The specifics of the Sinai approach — change-oriented and invested in the fate of a neighborhood — are distinctive, but they also reflect a sea change in the overall strategy of public health professionals, said Janine Lewis, executive director of the Illinois Maternal and Child Health Coalition, a nonprofit advocacy organization in Chicago.

“I think the field is becoming more responsive to the idea of community-based participatory research,” Ms. Lewis said. “Those of us in the field realize that community members are experts on the needs and gifts in their communities, and should be consulted” at every phase of research.

This approach, she added, not only helps investigators devise more meaningful questions, but also means residents feel a part of the process and motivated by the results.

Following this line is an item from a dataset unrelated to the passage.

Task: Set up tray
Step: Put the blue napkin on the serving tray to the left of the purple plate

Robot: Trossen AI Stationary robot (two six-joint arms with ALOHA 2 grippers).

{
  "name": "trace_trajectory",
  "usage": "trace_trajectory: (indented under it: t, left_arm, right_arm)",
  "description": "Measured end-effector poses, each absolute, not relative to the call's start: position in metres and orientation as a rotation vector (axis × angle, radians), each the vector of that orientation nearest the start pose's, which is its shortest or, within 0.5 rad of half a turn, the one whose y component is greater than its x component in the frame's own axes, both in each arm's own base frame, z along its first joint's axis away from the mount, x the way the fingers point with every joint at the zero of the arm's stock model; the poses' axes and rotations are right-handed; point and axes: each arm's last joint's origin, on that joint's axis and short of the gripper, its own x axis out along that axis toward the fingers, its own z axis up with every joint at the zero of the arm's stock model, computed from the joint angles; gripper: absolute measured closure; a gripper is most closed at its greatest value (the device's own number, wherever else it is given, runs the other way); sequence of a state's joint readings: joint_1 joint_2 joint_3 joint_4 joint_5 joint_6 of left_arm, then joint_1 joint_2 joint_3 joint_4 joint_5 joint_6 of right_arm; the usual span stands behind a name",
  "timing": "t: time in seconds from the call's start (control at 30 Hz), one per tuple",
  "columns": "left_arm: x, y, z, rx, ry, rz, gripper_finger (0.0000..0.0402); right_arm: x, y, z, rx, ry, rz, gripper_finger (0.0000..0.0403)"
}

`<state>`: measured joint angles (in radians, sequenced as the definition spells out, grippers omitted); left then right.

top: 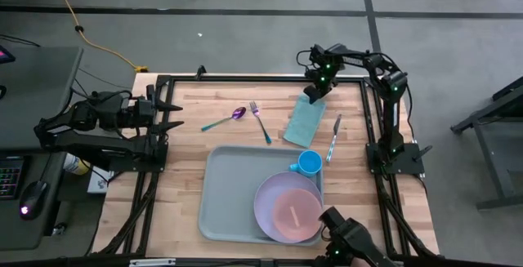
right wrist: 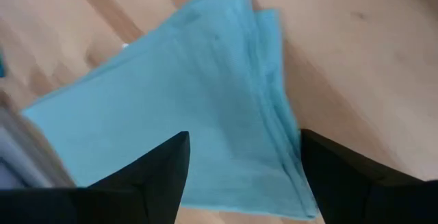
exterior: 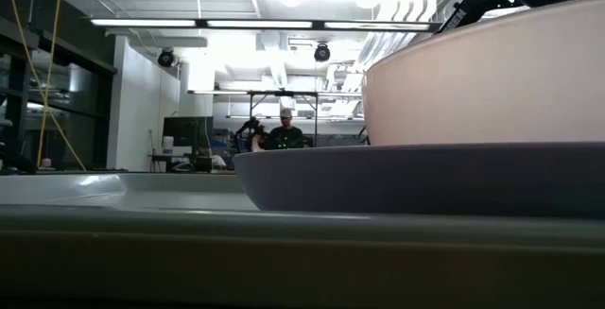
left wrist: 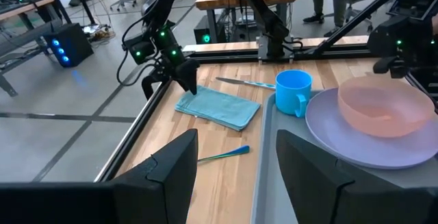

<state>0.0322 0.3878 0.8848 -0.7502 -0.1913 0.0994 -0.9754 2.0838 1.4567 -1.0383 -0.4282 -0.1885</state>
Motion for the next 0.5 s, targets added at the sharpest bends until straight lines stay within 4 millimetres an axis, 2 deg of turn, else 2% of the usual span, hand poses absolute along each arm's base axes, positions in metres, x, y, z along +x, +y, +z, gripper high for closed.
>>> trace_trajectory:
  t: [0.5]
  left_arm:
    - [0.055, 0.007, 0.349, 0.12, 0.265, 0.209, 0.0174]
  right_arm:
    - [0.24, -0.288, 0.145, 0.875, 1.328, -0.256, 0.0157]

That sounded right to Ms. Calderón, who sees the impact of those results first-hand, every day. Now 50 pounds lighter, Ms. Calderón is the physical activities coordinator for Muévete (Movement), a component of Block by Block. She teaches an overflowing slate of weekly fitness classes at the Humboldt Park Field House and at the Diabetes Empowerment Center, including three dance-aerobics classes and two yoga sessions.

Because of her weight and her family history, Ms. Calderón is still pre-diabetic, but is healthier in nearly every way measured by the Sinai health survey.

This is precisely the kind of result Mr. Whitman said he and his colleagues had hoped for — and the reason for the Sinai approach to public health research.

“Lots of people analyze and demonstrate health disparities,” he said. “The point is to fix them.”